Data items
============
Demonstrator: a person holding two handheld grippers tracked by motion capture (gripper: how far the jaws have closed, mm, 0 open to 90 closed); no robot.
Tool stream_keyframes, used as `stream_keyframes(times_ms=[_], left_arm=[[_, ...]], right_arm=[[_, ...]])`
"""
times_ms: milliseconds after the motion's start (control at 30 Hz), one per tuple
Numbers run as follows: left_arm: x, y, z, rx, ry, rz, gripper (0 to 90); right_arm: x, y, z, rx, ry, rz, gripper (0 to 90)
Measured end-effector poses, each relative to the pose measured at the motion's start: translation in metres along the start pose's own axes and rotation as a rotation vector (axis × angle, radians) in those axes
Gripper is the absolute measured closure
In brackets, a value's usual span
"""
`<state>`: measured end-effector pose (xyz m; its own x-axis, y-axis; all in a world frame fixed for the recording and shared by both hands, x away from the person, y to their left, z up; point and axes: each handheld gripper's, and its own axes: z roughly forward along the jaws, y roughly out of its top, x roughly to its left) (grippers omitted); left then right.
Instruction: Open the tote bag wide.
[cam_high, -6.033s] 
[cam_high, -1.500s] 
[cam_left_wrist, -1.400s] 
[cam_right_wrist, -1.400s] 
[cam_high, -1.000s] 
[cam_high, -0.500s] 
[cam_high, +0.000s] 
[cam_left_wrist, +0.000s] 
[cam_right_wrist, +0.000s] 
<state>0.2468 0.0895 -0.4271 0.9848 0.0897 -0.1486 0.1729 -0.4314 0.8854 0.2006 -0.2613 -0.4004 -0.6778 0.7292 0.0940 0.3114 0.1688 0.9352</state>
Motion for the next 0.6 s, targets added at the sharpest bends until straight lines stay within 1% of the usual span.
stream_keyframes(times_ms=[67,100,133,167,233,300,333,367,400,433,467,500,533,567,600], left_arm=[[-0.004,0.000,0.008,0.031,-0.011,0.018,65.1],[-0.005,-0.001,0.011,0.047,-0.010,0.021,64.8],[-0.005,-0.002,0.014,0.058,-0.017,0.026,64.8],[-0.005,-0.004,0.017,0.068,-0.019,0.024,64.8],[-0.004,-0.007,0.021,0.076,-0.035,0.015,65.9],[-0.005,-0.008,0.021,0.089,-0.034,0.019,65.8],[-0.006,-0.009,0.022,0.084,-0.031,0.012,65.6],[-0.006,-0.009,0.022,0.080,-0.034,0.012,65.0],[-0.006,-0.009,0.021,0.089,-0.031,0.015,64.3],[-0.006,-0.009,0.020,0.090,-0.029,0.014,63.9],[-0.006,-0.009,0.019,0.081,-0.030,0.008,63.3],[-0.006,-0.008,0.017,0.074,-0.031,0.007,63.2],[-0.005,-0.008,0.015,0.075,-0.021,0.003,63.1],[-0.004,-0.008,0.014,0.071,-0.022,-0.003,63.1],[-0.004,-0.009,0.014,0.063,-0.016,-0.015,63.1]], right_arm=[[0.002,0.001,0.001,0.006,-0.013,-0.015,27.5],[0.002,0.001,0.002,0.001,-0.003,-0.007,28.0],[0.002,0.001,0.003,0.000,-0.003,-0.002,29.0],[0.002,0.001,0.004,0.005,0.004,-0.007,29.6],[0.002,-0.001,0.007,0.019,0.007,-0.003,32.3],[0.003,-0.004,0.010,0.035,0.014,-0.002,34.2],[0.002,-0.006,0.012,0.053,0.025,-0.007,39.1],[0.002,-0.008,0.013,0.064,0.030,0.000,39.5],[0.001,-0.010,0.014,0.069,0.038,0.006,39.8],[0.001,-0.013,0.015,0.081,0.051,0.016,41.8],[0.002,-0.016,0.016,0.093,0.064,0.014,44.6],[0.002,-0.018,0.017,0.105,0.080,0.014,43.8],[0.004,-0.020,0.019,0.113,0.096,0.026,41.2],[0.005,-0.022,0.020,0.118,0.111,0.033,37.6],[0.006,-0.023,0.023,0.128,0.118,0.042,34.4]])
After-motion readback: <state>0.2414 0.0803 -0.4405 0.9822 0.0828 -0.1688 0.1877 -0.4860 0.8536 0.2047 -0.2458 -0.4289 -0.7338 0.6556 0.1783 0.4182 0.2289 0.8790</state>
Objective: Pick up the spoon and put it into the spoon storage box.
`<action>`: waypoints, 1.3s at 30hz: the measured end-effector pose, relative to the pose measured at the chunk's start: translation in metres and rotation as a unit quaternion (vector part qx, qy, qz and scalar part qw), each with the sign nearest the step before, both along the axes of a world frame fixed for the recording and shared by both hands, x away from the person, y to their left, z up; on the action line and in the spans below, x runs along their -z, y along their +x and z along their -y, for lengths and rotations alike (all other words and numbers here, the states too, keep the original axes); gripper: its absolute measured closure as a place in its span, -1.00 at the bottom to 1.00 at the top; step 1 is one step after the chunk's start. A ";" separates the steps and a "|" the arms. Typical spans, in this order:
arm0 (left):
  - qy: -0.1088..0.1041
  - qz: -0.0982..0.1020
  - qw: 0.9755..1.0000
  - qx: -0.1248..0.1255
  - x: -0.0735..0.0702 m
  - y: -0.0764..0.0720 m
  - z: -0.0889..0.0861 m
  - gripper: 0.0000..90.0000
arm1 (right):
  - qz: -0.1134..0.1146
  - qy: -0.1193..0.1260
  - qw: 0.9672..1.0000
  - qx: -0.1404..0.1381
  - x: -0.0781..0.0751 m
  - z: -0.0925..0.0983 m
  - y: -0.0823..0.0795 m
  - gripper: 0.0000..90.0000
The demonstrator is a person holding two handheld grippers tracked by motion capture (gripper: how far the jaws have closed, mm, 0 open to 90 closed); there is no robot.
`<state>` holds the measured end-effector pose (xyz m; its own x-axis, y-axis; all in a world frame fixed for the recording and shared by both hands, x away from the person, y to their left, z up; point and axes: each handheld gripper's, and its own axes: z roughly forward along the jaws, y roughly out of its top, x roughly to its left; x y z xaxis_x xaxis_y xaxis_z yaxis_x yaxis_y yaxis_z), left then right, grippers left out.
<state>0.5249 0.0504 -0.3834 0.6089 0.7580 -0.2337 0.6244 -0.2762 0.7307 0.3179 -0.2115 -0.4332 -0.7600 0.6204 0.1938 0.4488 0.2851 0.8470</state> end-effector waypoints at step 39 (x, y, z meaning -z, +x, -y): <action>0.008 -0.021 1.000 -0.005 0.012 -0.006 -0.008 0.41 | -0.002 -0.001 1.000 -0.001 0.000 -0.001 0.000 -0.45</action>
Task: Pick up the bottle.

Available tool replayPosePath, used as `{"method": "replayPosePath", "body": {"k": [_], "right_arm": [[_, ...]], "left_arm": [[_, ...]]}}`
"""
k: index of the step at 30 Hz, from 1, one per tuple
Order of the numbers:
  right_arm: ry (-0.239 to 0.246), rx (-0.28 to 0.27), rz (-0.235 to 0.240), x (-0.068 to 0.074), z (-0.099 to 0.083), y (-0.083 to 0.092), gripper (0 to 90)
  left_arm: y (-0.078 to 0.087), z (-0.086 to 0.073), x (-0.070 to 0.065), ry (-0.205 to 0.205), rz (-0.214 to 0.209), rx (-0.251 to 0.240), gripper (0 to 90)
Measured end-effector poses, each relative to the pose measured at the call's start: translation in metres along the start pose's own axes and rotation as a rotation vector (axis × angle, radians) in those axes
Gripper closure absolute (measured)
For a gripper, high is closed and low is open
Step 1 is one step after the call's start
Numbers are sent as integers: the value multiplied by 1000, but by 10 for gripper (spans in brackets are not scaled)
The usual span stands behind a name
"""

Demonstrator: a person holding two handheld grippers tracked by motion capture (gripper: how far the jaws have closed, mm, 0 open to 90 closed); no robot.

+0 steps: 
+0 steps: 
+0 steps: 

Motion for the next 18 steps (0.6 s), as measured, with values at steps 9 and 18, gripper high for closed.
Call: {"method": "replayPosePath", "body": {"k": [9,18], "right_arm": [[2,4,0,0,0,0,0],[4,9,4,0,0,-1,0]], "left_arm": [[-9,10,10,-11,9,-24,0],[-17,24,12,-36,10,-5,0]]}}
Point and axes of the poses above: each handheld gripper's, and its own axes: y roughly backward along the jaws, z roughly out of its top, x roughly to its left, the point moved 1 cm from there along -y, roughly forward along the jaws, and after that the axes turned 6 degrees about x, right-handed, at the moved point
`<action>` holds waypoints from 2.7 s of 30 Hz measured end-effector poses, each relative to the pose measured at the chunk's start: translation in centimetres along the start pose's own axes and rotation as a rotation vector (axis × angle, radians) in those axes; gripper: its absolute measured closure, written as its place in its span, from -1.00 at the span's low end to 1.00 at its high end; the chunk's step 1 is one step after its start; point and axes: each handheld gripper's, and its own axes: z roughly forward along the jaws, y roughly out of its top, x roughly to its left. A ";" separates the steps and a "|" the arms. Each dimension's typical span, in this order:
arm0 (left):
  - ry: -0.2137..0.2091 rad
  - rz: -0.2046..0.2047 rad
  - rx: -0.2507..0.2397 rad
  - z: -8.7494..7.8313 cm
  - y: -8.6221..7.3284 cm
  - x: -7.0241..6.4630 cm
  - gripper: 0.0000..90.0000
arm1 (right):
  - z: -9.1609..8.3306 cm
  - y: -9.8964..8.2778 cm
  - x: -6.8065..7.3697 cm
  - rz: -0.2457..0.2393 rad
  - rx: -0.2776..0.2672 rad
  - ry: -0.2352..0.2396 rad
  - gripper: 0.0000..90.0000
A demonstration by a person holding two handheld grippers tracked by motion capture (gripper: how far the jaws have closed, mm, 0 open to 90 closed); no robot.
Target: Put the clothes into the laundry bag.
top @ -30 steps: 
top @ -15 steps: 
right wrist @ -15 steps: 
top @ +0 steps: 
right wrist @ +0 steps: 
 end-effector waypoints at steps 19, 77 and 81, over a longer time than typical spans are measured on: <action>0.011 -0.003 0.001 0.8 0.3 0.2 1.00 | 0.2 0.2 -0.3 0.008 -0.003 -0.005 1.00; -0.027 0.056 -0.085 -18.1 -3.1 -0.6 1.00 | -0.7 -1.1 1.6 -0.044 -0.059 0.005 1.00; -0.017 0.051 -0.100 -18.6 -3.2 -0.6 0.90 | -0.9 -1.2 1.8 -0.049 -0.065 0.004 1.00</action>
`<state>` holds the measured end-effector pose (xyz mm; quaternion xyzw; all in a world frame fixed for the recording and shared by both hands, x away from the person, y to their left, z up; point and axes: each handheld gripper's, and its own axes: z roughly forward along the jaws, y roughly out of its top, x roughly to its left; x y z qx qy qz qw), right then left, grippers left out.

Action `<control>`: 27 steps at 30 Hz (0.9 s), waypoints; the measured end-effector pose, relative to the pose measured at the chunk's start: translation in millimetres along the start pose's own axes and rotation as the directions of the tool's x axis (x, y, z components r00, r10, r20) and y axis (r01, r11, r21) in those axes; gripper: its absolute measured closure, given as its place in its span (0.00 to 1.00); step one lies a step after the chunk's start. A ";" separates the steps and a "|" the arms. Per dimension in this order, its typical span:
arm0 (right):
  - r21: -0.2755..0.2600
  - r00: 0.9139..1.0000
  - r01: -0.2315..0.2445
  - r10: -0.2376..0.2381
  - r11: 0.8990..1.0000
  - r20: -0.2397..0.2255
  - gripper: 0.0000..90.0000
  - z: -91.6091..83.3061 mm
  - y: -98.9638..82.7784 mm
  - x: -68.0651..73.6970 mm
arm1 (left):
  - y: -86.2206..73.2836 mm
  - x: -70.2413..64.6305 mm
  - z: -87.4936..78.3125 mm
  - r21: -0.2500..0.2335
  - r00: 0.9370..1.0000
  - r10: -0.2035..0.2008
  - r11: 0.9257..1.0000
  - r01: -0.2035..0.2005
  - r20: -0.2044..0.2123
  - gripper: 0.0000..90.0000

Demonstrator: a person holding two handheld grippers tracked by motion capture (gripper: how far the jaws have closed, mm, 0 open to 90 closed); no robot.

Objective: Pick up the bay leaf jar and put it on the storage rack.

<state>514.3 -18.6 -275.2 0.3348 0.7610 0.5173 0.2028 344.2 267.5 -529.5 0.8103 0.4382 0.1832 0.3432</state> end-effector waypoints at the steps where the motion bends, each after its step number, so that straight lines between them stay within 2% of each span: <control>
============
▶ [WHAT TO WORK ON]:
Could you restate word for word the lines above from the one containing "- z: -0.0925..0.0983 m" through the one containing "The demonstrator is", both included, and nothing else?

▶ [YOUR SOLUTION]:
  - z: -0.0925..0.0983 m
  - y: -0.0823..0.0795 m
  - gripper: 0.0000..90.0000
The demonstrator is a person holding two handheld grippers tracked by motion capture (gripper: how far the jaws have closed, mm, 0 open to 90 closed); there is no robot.

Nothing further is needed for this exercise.